WHAT THIS TASK INVOLVES »
From the entries that follow, copy each line containing the word "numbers".

(Beginning of DATA TO PROCESS)

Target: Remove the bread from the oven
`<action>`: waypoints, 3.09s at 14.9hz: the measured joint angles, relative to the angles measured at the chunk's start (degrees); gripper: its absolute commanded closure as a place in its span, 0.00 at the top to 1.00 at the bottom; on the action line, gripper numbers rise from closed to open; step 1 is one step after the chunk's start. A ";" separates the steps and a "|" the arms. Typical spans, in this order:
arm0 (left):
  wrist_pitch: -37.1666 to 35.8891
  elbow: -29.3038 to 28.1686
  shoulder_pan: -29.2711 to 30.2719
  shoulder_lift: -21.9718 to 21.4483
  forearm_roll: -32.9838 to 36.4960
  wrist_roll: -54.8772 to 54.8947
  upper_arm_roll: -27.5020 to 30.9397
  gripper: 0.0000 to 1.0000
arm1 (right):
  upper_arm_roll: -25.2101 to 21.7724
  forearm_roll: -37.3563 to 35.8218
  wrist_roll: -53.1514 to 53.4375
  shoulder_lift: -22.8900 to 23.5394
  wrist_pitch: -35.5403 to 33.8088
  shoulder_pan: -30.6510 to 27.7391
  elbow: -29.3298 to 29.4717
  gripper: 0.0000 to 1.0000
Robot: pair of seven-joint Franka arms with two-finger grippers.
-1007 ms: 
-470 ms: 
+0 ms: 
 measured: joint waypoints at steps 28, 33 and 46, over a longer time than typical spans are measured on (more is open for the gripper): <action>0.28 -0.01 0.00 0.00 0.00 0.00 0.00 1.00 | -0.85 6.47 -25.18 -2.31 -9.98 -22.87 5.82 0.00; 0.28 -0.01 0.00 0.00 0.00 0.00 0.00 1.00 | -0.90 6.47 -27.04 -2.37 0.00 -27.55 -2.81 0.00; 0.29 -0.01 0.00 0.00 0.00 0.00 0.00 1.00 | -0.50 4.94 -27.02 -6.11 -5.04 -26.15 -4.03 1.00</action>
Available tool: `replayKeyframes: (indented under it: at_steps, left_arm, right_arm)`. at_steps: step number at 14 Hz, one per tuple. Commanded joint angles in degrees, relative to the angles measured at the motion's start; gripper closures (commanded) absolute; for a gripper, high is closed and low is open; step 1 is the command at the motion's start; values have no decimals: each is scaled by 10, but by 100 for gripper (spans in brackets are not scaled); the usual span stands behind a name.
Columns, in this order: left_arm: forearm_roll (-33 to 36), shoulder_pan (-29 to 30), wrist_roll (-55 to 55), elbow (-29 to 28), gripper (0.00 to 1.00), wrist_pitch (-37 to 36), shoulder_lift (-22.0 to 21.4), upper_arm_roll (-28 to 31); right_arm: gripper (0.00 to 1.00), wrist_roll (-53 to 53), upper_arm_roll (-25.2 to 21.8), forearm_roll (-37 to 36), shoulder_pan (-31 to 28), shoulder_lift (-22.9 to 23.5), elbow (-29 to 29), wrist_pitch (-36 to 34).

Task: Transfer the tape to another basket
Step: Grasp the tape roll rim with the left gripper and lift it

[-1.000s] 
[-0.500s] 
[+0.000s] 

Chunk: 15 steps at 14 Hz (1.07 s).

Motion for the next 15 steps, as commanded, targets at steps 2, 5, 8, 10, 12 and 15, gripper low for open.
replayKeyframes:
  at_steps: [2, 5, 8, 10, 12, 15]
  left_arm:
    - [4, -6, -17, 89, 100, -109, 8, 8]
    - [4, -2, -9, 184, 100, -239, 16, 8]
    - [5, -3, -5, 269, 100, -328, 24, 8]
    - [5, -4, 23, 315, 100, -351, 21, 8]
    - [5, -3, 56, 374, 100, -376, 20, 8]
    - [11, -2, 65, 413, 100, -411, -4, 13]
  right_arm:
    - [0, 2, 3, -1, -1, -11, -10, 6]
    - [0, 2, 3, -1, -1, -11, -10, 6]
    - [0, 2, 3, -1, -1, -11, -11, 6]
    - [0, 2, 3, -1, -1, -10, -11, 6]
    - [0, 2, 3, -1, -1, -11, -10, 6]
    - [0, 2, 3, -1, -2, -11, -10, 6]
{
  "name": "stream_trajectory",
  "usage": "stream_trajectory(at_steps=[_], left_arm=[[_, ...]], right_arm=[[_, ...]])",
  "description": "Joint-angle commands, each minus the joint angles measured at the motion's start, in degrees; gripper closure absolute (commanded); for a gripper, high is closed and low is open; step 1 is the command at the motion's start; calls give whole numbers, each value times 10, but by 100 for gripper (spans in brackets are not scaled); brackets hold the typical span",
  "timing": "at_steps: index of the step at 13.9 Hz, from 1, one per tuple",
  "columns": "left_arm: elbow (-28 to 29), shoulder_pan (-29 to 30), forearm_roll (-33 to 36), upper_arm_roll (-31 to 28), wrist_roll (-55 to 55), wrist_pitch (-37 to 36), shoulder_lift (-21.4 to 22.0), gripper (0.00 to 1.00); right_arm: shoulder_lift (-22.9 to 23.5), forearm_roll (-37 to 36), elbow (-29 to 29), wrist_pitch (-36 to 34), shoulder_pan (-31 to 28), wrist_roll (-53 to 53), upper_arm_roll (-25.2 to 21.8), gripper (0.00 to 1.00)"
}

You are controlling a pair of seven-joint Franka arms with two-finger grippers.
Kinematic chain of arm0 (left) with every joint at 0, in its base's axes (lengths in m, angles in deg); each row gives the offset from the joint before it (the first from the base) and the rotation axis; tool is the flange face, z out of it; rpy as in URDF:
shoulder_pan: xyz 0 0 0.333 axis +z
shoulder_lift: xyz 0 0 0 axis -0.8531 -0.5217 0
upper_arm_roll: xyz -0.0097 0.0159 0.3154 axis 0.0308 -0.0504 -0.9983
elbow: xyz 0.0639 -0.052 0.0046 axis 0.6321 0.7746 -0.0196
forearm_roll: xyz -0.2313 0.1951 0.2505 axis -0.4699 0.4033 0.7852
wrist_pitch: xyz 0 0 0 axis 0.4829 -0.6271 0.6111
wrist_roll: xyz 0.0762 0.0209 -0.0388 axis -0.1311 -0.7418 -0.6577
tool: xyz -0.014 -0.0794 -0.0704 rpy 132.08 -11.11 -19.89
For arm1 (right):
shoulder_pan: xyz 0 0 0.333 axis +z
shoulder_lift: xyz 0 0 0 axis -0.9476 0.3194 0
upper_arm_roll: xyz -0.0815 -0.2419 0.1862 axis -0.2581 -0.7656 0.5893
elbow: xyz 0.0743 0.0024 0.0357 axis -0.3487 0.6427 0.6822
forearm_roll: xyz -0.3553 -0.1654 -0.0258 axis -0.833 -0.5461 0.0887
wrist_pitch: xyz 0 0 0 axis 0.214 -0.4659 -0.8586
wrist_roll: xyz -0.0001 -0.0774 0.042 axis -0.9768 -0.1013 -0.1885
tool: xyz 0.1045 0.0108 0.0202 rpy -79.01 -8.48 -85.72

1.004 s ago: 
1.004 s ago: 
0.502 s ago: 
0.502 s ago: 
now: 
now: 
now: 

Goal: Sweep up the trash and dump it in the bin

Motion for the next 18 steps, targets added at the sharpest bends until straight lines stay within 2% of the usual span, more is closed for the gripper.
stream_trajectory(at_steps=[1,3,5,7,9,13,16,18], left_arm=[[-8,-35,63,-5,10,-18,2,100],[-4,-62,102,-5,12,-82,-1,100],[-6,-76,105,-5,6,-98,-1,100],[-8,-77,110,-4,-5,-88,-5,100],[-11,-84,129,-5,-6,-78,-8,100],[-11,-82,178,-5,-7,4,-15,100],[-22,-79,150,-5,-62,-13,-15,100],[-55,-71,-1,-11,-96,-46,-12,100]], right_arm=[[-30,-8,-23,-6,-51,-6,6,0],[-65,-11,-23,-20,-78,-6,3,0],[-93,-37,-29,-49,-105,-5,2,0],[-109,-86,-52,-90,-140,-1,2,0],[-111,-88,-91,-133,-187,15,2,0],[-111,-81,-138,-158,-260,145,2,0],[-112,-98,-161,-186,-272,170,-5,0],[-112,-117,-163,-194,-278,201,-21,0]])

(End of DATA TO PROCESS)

RESPONSE TO THE TASK »
`<action>`: waypoints, 3.09s at 14.9hz: the measured joint angles, relative to the angles measured at the chunk's start (degrees); gripper: its absolute commanded closure as a place in its span, 0.00 at the top to 1.00 at the bottom; on the action line, gripper numbers rise from closed to open; step 1 is one step after the chunk's start. A ";" separates the steps and a "|" the arms. Typical spans, in this order:
  "description": "Joint-angle commands, each minus the joint angles measured at the motion's start, in degrees; gripper closure absolute (commanded); for a gripper, high is closed and low is open; step 1 is the command at the motion's start; calls give whole numbers, each value times 10, but by 100 for gripper (spans in brackets are not scaled); brackets hold the typical span",

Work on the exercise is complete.